Task details
Transcribe the following entries word for word. End with the line where "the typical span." appears.

....................

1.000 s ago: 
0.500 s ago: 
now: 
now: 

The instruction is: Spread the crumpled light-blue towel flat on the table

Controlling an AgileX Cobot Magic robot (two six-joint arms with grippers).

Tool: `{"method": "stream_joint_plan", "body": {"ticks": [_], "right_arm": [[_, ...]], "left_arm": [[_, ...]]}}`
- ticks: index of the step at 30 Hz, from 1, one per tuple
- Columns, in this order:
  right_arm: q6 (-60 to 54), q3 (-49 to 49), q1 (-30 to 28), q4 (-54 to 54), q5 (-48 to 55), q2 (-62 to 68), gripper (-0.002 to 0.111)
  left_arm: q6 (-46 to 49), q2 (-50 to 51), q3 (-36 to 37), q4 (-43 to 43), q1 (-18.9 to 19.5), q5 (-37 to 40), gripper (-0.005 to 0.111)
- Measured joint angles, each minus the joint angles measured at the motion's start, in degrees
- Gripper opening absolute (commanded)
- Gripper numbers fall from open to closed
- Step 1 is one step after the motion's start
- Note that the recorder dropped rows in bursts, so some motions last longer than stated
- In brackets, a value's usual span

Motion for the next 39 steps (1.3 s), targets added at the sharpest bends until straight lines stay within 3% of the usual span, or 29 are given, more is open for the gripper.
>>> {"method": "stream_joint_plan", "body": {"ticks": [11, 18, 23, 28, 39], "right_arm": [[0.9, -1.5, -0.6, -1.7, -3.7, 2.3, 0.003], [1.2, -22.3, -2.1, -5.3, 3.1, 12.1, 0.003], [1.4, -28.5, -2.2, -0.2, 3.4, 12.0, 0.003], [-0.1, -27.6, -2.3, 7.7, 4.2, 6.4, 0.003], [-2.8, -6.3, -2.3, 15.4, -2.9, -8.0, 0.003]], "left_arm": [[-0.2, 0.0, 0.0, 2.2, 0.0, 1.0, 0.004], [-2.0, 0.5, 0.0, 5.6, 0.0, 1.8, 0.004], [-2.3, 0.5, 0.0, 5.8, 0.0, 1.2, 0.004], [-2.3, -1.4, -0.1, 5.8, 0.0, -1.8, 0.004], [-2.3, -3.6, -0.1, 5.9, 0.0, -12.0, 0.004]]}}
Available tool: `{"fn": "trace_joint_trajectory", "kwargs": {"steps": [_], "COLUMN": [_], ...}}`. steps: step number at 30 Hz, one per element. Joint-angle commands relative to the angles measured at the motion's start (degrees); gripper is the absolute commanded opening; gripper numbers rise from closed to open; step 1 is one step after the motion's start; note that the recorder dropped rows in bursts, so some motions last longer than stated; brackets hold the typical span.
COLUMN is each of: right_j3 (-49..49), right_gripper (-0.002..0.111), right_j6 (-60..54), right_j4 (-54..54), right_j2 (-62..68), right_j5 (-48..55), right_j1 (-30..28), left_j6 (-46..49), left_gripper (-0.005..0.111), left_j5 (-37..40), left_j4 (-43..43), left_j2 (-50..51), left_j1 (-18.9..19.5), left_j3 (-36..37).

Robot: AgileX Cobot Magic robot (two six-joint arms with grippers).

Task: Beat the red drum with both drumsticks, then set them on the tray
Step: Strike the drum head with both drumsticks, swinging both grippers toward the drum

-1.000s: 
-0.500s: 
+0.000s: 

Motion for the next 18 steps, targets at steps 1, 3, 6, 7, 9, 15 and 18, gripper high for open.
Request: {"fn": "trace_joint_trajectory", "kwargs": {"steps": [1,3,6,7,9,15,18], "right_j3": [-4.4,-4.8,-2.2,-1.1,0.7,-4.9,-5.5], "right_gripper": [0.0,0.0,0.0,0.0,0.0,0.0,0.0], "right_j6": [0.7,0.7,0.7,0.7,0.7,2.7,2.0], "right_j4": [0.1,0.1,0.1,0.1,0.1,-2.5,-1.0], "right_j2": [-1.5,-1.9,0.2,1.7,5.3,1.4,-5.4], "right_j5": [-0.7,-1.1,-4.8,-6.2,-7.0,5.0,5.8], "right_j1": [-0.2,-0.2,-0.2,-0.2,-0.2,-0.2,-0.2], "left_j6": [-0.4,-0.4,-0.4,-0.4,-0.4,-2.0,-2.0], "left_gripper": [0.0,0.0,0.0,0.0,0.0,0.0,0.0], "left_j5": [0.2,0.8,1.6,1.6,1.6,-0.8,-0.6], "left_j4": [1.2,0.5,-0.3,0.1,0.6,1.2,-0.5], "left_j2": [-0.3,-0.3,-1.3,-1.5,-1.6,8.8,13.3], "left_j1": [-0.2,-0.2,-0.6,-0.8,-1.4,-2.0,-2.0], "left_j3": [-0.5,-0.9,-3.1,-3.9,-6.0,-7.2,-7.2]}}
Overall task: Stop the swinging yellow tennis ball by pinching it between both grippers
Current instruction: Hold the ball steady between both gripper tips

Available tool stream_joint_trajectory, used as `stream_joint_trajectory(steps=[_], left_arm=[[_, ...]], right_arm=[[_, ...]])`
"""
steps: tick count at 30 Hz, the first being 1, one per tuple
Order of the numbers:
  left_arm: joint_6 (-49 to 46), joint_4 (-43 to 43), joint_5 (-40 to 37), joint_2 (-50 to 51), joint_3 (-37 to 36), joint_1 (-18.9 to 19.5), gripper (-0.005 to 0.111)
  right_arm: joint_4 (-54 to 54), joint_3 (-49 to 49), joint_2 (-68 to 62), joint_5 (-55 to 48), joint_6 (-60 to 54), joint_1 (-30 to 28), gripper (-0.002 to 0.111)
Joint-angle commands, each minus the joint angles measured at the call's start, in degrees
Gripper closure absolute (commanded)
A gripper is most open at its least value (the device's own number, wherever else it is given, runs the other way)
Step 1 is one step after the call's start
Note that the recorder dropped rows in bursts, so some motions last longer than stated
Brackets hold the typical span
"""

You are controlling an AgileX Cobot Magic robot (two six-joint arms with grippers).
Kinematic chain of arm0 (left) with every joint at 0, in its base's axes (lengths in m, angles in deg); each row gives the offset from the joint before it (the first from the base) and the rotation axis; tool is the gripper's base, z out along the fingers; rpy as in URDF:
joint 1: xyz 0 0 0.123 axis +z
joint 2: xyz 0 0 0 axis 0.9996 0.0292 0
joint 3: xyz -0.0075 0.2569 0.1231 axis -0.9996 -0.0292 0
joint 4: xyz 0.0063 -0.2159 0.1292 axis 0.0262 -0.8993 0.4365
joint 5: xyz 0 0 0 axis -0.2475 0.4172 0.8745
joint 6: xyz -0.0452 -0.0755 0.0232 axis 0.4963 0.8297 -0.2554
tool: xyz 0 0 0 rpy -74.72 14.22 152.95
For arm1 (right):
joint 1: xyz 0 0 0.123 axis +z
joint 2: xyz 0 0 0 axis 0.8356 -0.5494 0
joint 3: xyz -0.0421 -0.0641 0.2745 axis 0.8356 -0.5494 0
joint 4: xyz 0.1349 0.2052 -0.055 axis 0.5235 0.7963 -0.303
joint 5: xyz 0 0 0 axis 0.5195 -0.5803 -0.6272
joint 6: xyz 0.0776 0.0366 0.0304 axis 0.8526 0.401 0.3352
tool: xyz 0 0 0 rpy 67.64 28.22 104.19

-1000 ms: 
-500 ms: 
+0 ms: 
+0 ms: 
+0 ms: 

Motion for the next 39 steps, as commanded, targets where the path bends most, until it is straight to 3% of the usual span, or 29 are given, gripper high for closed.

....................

Expected answer
1.000 s ago: 
0.500 s ago: 
now: 
now: 

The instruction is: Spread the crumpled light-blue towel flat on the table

Controlling an AgileX Cobot Magic robot (two six-joint arms with grippers).

Tool: `{"method": "stream_joint_plan", "body": {"ticks": [_], "right_arm": [[_, ...]], "left_arm": [[_, ...]]}}`
- ticks: index of the step at 30 Hz, from 1, one per tuple
- Columns, in this order:
  right_arm: q6 (-60 to 54), q3 (-49 to 49), q1 (-30 to 28), q4 (-54 to 54), q5 (-48 to 55), q2 (-62 to 68), gripper (-0.002 to 0.111)
  left_arm: q6 (-46 to 49), q2 (-50 to 51), q3 (-36 to 37), q4 (-43 to 43), q1 (-18.9 to 19.5), q5 (-37 to 40), gripper (-0.005 to 0.111)
- Measured joint angles, each minus the joint angles measured at the motion's start, in degrees
- Gripper opening absolute (commanded)
- Gripper numbers fall from open to closed
- Step 1 is one step after the motion's start
- Note that the recorder dropped rows in bursts, so some motions last longer than stated
- In brackets, a value's usual span

Motion for the next 39 steps (1.3 s), targets added at the sharpest bends until straight lines stay within 3% of the usual span, or 29 are given, more is open for the gripper.
>>> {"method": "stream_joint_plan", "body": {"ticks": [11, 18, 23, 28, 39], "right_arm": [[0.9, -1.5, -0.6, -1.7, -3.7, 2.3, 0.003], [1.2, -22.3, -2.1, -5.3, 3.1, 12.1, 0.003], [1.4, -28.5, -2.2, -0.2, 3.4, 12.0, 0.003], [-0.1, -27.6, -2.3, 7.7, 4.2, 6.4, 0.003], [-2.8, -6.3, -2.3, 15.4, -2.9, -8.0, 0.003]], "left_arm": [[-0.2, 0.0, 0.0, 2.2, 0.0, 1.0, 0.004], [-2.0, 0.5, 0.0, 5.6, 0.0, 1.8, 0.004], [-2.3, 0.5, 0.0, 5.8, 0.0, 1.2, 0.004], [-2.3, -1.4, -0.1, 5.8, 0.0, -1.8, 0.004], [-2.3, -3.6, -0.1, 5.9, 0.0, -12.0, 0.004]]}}
Available tool: `{"fn": "trace_joint_trajectory", "kwargs": {"steps": [_], "COLUMN": [_], ...}}`. steps: step number at 30 Hz, one per element. Joint-angle commands relative to the angles measured at the motion's start (degrees); gripper is the absolute commanded opening; gripper numbers rise from closed to open; step 1 is one step after the motion's start; note that the recorder dropped rows in bursts, so some motions last longer than stated; brackets hold the typical span.

The exercise requires no additional output.